• _Assigned task_:
Please output exactly the part of the records below that opens with the line containing "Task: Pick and" and closes with the line containing "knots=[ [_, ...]", both lines included, and nothing else.

Top of Material shown

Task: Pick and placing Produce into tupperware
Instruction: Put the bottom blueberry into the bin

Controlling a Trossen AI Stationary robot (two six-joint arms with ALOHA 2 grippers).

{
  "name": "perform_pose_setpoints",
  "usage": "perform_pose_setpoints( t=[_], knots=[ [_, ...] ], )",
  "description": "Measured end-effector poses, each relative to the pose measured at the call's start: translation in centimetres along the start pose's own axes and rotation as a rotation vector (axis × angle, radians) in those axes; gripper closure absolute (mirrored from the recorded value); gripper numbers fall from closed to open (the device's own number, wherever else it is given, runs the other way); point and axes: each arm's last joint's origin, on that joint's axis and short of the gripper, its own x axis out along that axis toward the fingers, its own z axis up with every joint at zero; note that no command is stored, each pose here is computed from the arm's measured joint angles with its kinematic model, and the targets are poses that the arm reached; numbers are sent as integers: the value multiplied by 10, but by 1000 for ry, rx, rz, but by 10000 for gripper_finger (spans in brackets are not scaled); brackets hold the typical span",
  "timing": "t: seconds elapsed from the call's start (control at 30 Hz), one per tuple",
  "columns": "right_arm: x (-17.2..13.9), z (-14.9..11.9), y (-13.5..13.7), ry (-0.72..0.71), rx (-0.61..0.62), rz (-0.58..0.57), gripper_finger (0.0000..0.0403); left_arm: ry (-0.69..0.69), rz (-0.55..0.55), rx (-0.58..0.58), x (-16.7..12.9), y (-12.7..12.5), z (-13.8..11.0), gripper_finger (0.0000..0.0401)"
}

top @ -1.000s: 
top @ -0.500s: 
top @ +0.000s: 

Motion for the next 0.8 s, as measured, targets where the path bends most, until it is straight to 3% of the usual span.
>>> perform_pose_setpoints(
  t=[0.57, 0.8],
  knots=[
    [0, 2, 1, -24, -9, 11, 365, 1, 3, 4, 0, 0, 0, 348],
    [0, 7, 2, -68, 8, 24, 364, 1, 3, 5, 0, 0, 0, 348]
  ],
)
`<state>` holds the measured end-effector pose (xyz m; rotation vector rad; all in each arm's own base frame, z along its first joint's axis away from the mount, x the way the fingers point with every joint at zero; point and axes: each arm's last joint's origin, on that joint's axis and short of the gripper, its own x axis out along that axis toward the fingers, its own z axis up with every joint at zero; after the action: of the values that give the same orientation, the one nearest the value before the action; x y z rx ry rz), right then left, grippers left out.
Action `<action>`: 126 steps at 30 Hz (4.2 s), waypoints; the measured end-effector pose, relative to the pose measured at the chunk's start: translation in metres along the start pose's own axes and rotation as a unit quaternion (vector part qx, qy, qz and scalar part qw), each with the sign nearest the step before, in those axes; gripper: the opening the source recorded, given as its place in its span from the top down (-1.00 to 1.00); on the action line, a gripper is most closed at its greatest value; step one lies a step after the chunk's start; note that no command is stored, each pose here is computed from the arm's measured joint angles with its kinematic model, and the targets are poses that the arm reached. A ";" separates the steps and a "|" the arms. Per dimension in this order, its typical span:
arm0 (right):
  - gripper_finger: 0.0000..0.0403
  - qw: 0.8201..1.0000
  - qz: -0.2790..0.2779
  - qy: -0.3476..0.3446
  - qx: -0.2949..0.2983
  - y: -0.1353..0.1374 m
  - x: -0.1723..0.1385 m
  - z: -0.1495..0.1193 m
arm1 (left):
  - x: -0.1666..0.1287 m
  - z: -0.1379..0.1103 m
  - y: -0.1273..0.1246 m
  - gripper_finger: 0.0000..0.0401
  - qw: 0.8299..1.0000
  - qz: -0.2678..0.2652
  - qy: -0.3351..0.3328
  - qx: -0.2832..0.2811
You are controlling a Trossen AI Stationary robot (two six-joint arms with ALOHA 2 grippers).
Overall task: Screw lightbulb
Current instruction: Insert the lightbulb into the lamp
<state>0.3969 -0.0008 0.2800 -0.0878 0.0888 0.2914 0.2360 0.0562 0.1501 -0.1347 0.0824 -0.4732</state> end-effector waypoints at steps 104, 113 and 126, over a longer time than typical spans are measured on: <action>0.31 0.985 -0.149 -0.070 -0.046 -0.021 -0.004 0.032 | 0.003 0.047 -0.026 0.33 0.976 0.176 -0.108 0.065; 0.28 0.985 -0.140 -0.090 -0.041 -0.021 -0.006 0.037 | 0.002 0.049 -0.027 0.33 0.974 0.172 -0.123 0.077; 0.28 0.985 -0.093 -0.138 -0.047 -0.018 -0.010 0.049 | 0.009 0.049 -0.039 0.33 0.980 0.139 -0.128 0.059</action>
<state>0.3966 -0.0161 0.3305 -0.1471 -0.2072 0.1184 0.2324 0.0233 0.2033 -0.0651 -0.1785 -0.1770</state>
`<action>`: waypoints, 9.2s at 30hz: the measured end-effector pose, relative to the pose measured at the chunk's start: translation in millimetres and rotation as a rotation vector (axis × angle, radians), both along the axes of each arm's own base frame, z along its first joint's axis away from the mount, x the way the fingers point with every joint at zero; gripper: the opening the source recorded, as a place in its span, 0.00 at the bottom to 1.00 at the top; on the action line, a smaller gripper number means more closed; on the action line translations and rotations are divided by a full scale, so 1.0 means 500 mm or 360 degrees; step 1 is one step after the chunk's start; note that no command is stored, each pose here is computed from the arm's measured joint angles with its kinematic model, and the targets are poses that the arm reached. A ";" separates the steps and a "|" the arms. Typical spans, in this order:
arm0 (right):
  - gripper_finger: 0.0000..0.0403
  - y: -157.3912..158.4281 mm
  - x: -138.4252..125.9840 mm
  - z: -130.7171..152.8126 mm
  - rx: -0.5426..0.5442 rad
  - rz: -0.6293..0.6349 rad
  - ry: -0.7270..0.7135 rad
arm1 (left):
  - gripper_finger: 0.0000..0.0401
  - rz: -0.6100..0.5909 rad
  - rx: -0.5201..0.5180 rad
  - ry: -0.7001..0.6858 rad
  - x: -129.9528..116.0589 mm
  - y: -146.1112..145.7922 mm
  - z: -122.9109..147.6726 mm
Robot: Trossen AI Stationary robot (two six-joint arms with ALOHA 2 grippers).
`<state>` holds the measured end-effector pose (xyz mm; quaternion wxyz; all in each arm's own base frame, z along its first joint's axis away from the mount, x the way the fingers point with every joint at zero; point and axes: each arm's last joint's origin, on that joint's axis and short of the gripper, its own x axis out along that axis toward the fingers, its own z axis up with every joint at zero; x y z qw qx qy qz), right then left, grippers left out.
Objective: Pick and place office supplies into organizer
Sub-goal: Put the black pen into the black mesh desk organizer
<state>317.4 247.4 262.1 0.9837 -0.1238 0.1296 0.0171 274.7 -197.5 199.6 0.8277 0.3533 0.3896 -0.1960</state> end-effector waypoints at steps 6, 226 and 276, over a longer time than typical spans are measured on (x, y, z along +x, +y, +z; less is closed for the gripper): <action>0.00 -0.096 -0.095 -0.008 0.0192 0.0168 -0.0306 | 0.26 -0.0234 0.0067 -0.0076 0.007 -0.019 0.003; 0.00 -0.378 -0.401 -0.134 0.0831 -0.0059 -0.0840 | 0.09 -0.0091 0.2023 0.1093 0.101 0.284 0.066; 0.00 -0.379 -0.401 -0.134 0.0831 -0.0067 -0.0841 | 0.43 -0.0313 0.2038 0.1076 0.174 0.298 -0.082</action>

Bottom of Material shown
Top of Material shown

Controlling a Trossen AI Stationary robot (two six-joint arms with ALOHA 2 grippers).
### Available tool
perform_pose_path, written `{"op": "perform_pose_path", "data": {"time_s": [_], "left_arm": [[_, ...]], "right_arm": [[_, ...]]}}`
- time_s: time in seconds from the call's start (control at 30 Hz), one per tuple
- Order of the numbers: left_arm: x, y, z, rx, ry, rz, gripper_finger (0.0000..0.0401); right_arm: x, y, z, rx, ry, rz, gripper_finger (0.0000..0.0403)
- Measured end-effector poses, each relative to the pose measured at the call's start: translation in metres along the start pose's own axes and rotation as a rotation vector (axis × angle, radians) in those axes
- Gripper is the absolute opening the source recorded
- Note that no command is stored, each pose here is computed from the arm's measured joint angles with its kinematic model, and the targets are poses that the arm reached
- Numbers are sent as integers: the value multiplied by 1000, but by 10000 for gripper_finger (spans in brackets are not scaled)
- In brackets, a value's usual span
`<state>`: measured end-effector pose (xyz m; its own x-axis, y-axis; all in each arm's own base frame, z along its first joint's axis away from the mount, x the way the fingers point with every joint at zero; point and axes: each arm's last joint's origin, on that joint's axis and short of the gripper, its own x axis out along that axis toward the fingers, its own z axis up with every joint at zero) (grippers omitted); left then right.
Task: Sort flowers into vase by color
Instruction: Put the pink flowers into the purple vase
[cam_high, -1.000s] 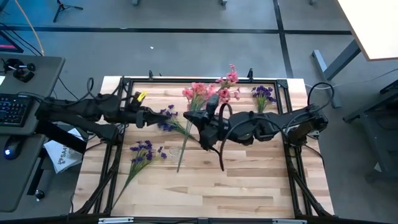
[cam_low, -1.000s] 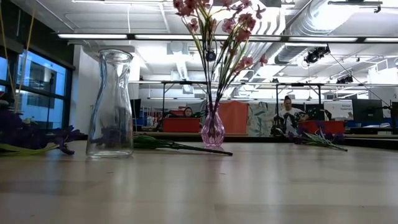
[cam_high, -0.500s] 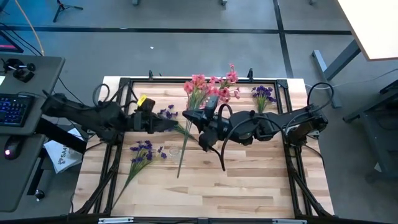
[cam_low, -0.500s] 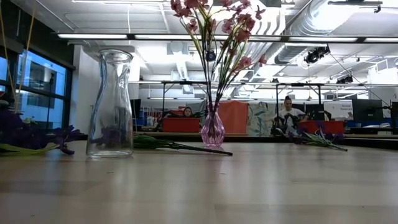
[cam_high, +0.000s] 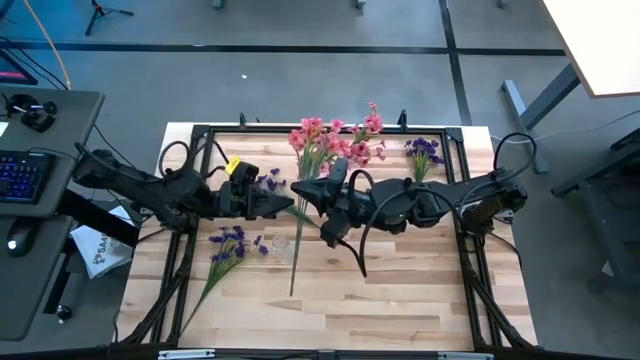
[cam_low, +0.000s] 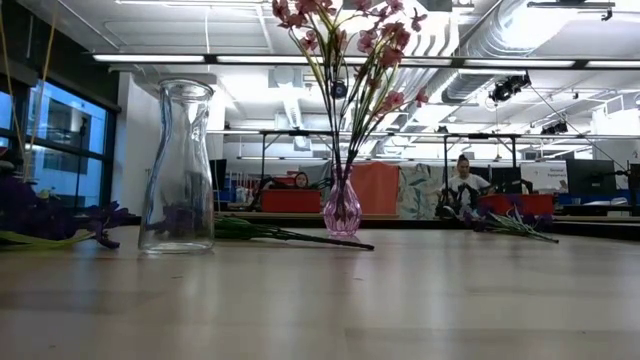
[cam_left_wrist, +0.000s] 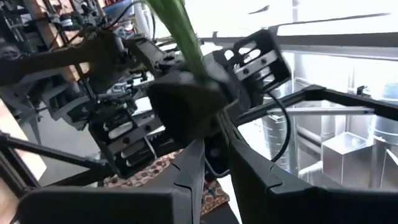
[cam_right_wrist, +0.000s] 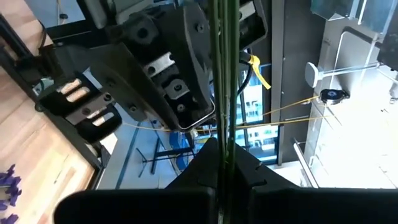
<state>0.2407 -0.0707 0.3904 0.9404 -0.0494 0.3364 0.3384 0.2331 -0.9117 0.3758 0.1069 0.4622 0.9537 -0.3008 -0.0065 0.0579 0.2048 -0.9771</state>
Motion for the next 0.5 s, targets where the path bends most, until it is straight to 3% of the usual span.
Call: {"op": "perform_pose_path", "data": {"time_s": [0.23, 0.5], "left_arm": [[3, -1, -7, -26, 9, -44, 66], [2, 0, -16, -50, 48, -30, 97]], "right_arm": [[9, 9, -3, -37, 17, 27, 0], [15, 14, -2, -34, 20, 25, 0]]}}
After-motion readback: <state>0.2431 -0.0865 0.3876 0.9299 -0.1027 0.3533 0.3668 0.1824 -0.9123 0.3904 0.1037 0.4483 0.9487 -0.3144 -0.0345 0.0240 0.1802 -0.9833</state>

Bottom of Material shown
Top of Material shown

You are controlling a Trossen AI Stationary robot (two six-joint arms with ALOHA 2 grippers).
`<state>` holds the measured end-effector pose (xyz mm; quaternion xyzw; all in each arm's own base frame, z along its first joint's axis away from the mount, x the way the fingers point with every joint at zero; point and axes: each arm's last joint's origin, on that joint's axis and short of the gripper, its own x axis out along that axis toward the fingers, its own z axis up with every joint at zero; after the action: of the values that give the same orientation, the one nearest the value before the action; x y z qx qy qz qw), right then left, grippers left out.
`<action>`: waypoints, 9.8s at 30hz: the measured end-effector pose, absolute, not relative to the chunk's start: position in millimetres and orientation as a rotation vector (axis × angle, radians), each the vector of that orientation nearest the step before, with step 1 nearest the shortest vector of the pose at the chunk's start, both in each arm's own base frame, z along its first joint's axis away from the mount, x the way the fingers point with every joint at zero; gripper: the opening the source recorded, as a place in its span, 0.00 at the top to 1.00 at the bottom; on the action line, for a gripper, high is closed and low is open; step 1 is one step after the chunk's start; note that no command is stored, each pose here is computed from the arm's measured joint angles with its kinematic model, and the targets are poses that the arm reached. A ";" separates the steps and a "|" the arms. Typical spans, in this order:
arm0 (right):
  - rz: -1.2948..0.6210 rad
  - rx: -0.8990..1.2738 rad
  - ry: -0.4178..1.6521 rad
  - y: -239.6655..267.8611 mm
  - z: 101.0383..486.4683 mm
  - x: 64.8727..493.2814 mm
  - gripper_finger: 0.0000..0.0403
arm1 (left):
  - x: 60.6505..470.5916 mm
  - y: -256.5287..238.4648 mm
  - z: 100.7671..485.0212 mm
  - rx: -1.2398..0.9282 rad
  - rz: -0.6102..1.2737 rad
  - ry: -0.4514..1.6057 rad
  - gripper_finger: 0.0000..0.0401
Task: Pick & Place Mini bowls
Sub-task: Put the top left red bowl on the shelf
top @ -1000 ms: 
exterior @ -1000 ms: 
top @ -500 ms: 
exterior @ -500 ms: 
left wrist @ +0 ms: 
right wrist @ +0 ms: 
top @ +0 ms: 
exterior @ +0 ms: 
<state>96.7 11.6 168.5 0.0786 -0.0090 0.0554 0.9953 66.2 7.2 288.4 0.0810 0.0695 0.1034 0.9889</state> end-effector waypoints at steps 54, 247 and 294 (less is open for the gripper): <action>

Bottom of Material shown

• _Answer section_:
Task: Pick and placing Produce into tupperware
Instruction: Put the bottom blueberry into the bin

Controlling a Trossen AI Stationary robot (two six-joint arms with ALOHA 2 grippers).

{
  "name": "perform_pose_setpoints",
  "usage": "perform_pose_setpoints( t=[_], knots=[ [_, ...] ], )",

This output has been given in full.